In actuality it has been evidenced that the power that the banks have over
the economies can generate poverty (financial crisis), like it can wealth,
which can lead to the loss of great quantities of money caused by an
unorganized system.

With this said, its necessary to ask the question: in what way can the
financial bodies drive a country to a stall if they supposedly have to commit
to the developmental objectives?

The response to this seems simple but, in reality, it presents great


complexity and, due to such, errors.

A more recent case was the one that occurred in Iceland, a prosperous
economy which grew normally at 20% unemployment very low, one day the
local bankers decided to eliminate its policy of deregulation which permitted
foreign investments without any control with the purpose of generating a lot
of industrial development, well this policy lead the country to the brink of
bankruptcy with losses of 10 times the amount of their GDP and as a
consequence seeing the privatization of their three principal banks and
generating crisis for many years.
The case which was most well known and most impactful to the global
economy took place in the United States in the year 2008, but this disaster
had been growing since the 80s.

The problem commences when the banks pay mortgages higher than what
was normal at the time, without caring about whether the person to which
they lent money to had the ability to pay it back, this was done because they
joined with other types of lends and formed denominated CDOs which were
sold to the investors as secure because the raters of high quality like
Moodys, Standard and Poors y Fitch gave high qualification to these
investments in exchange of great quantities of money for showing good
qualifications.

While billions of these CDOs were being sold, insurance companies created
CDSs as a way of insuring these investments, but they didnt count on
regulation for the development of this activity and trusted only in the score
that the raters gave to them. This lack of regulation made way for the gap
which allowed the insuring of an investment multiple times by different
people, even non-owners.

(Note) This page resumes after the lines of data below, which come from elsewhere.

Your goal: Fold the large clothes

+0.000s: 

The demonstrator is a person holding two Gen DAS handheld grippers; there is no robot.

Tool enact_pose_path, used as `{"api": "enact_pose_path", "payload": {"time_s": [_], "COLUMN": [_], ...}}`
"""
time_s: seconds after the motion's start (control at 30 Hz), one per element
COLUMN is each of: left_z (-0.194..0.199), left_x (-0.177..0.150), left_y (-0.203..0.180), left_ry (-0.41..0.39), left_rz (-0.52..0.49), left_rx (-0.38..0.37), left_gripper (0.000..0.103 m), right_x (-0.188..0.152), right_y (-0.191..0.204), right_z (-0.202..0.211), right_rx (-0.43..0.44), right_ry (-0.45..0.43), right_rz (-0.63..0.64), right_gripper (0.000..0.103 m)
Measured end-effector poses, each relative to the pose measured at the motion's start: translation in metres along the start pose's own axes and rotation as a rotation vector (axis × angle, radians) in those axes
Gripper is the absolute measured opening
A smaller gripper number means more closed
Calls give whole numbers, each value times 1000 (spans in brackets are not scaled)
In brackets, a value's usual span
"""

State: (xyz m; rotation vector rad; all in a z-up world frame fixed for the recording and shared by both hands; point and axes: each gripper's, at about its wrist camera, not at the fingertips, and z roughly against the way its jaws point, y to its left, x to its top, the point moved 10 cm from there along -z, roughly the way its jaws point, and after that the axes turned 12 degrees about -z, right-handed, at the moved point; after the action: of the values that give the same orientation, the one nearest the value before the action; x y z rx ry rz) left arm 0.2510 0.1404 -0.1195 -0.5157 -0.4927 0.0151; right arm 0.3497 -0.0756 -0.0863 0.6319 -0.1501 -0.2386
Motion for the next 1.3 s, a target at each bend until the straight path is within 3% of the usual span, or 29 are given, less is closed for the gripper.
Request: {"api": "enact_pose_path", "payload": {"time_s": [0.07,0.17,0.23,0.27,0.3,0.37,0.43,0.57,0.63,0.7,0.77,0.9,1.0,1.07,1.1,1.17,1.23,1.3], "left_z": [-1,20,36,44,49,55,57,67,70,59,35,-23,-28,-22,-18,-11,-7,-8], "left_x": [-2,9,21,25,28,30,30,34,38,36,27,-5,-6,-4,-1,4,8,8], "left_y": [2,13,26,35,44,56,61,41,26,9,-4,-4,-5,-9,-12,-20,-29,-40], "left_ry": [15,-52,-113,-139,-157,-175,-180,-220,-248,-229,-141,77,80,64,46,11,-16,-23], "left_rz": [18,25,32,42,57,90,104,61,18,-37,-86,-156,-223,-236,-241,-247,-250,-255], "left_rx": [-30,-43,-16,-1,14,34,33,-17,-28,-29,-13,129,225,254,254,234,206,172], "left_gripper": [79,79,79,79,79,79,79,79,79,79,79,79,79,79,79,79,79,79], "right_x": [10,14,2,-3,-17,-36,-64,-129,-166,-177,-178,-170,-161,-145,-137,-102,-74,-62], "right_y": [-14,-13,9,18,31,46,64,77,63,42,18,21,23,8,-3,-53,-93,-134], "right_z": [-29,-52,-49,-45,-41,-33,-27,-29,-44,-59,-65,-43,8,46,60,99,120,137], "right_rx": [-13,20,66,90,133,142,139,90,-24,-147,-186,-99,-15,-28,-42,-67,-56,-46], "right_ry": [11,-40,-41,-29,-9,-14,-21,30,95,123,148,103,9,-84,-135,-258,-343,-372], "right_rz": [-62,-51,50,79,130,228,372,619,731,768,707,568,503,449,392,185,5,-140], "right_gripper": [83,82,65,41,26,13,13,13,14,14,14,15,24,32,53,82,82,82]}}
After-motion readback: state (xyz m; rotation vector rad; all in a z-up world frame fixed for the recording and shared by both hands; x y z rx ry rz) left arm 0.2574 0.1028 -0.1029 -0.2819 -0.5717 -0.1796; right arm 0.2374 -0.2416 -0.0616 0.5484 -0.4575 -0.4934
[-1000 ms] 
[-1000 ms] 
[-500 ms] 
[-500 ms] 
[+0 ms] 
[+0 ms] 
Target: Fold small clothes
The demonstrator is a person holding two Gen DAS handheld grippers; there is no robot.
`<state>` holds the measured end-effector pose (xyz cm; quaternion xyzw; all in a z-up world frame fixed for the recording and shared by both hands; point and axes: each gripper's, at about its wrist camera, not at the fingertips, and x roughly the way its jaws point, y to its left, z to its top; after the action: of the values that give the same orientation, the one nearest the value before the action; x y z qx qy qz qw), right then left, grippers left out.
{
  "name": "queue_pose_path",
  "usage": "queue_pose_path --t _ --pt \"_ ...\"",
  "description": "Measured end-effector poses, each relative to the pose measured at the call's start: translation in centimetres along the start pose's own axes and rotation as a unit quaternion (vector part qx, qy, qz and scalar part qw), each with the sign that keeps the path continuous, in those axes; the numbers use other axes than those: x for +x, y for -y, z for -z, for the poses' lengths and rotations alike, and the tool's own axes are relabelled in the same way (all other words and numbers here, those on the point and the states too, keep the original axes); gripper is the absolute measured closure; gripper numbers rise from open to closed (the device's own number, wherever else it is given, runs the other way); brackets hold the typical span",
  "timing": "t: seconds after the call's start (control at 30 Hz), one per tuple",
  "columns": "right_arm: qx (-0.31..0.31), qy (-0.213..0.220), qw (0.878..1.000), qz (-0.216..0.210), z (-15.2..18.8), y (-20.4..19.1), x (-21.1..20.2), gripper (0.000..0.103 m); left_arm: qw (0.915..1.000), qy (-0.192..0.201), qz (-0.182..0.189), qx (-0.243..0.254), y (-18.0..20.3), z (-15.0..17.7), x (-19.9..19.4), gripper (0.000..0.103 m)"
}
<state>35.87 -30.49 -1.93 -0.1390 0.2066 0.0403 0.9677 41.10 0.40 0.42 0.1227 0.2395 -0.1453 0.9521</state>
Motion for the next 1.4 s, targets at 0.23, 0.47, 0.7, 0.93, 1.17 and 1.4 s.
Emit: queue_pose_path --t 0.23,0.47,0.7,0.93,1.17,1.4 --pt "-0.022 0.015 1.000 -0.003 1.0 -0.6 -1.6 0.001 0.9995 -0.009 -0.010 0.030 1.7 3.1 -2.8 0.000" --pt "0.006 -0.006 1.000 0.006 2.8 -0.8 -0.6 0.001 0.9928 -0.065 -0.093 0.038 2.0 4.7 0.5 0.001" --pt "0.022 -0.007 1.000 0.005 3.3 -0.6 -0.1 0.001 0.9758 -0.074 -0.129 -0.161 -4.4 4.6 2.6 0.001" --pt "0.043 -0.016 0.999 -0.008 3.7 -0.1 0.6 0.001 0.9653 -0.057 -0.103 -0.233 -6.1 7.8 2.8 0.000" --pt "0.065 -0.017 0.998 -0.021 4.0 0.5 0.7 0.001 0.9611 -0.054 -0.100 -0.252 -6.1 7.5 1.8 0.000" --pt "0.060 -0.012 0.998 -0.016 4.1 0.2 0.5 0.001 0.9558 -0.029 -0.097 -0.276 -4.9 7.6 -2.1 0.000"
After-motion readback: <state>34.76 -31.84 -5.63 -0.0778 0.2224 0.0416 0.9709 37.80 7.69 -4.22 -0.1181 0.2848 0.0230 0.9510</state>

The financial entities knew that they were risky
investments and at the same time boosted the sales of these investments.
After al this process, investment banks one by one were brought to
bankruptcy by their own decision while the fraud that was committed be out
in the light without intervention. In this way, filing for bankruptcy didnt
mean they had to indemnify or pay for the operations being realized and
they were permitted to keep all the money that they made fraudulently.

Due to this, the banks have always wished to be big, because that way if
they have any problems the government comes in to helps them due to the
inference they could have over the whole economic system, so the banks
take advantage of this on occasion like it occurred in the Unites States. With
the purpose of preventing this, a policy of financial security should be
developed at an international level, where the principal governmental entity
enforces restrictions to keep the financial sector in order and monitored in a
way that permits investments that are completely secure and, instead of a
crisis, generates a permanent development.